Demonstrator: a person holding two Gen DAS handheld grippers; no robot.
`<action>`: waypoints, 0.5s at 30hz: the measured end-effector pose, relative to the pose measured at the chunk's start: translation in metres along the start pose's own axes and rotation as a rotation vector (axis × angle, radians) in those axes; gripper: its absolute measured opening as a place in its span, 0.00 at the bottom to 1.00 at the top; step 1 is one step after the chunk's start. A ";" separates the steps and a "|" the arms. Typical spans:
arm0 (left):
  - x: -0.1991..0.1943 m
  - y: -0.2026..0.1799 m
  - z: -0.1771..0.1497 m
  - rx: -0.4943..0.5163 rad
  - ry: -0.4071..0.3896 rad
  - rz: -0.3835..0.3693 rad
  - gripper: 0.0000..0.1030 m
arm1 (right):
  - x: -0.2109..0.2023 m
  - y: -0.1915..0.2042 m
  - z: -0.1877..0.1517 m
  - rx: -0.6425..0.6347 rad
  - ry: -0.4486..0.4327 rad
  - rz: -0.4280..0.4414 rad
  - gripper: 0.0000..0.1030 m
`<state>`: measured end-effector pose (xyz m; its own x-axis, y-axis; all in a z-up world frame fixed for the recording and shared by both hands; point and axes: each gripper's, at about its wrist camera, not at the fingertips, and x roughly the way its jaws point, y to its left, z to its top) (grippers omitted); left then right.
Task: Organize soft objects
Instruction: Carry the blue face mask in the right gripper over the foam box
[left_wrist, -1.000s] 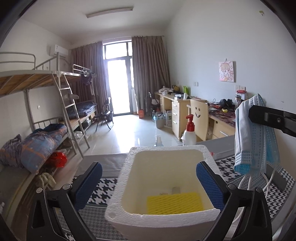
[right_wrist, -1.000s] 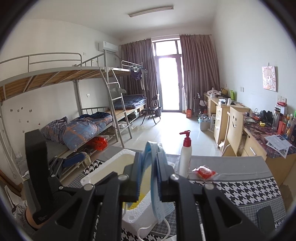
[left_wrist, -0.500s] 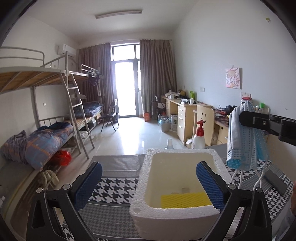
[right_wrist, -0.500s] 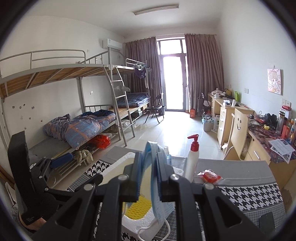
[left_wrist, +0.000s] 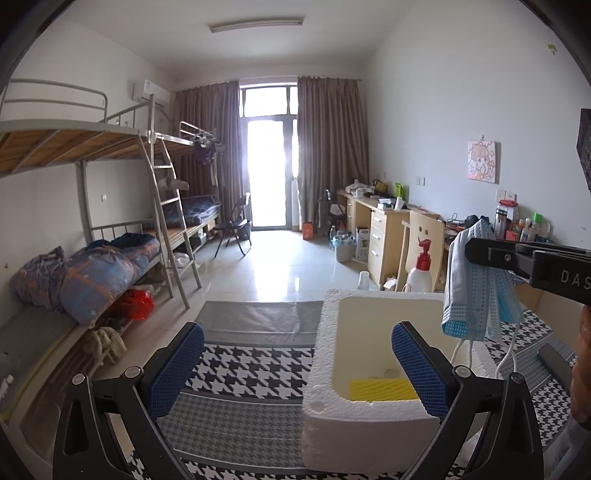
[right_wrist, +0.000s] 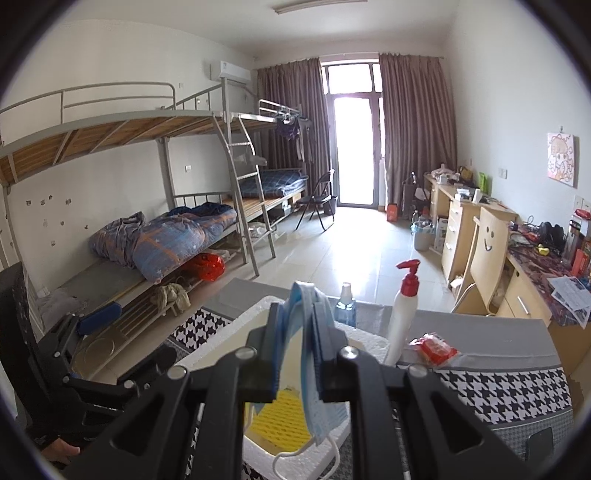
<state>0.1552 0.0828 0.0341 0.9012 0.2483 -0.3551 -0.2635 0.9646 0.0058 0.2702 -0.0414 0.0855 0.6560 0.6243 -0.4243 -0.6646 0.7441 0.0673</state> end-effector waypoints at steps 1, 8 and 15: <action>0.000 0.001 -0.001 -0.001 0.002 0.002 0.99 | 0.001 0.001 0.000 0.000 0.005 0.003 0.17; 0.000 0.010 -0.005 -0.015 0.009 0.022 0.99 | 0.023 0.004 -0.003 -0.006 0.058 -0.019 0.17; -0.001 0.013 -0.007 -0.013 0.008 0.035 0.99 | 0.040 0.005 -0.009 -0.004 0.120 -0.008 0.17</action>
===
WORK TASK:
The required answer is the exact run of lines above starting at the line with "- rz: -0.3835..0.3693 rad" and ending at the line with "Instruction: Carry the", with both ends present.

ANSWER SPACE:
  - rz: -0.3835..0.3693 rad
  - gripper: 0.0000..0.1030 m
arm1 (right):
  - x: -0.2109..0.2023 m
  - y: -0.1915..0.2042 m
  - z: -0.1877..0.1517 m
  - rx: -0.6425..0.6347 rad
  - ry: -0.4486..0.4327 rad
  - rz: -0.4280..0.4414 rad
  - gripper: 0.0000..0.1030 m
`<state>`: measured end-effector pose (xyz m; its own x-axis, y-axis; all in a z-up world frame fixed for the recording and shared by both hands; point and axes: each gripper's, at about its wrist camera, not at the fingertips, and x roughly the way its jaws point, y to its left, z to its top) (grippers omitted); left then right.
Task: Organize soft objects
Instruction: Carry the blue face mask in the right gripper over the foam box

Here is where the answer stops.